Keywords

1 Introduction

It is common practice in broadcasting live sports to utilize many cameras and switch between them, depending on how the game develops. This switching involves professional operators and expensive specialized equipment. Besides the expensive equipment, professional coverage involves highly skilled individuals such as camera operators and a director responsible for supervising and deciding the overall operation.

Unfortunately, such an expense is prohibitive when it comes to broadcasting amateur community or school sports. In this case, despite the fact that more than one camera may be used, real-time coverage involves only the main view, without offering the option of watching the view that better covers crucial moments during the game.
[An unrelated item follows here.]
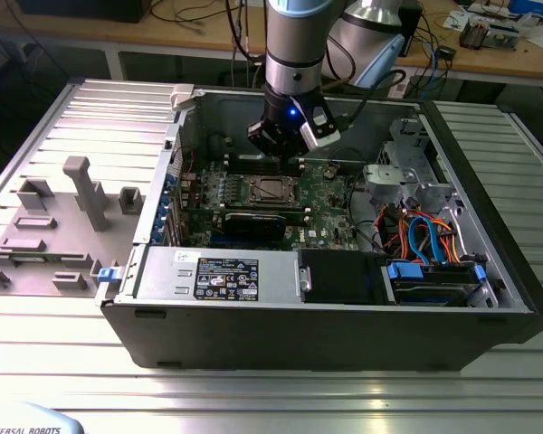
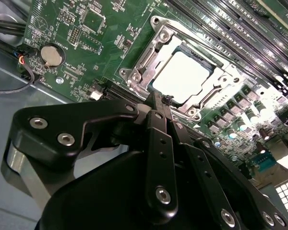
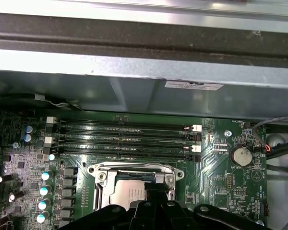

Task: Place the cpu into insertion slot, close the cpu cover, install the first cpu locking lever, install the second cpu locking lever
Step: 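Install the second cpu locking lever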

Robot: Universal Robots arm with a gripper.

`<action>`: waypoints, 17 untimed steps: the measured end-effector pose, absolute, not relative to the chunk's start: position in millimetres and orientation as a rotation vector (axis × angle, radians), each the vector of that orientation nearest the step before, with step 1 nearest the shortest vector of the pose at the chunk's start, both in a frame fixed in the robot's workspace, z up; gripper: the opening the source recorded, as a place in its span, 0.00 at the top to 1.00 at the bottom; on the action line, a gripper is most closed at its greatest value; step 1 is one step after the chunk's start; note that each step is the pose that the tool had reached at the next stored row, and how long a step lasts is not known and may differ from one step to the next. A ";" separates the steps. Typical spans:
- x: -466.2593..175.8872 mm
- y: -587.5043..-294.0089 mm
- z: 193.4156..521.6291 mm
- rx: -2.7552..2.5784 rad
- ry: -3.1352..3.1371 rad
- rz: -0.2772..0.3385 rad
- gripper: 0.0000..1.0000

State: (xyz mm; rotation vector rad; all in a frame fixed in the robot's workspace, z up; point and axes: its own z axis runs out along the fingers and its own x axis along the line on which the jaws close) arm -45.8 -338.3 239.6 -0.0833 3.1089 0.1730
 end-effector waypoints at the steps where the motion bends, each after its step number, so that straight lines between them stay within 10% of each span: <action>1: -45.8 -338.7 239.5 -0.083 3.109 0.173 0.89; 17: -45.8 -339.2 243.7 -0.083 3.109 0.173 0.89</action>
As a result, this monotonous coverage of regional sports may potentially hinder the viewership and be detrimental in the progress of school and amateur games. Thus, there is a need for a cost-effective, fully automated camera view switching system, which analyzes the importance of the scene covered by each camera and then switches the view in a manner that is pleasant to the viewer.

To the best of our knowledge, there is only one existing work for designing automatic camera switching for ice hockey which is presented in [1]. This method performs an automatic camera selection using the hidden Markov model to create personalized video programs for users that are more interested in the performance or positions of the players from different perspectives than the game itself. In that respect, this method was player-centered rather than puck-centered or play-centered. However, our task is to design an automatic play-centered camera switching approach for amateur ice hockey games.

To this end, in this chapter, we propose a play-centered solution that is based on deep learning, namely, the Faster-RCNN architecture [2], to optimize view switching in regional ice hockey games. Our deep learning-based object recognition network receives video feeds from the two primary camera views of ice hockey and detects the players, net, and the puck in real time with very good precision. Then, based on the predicted confidence values for the different objects, our algorithm decides which camera view should be broadcasted.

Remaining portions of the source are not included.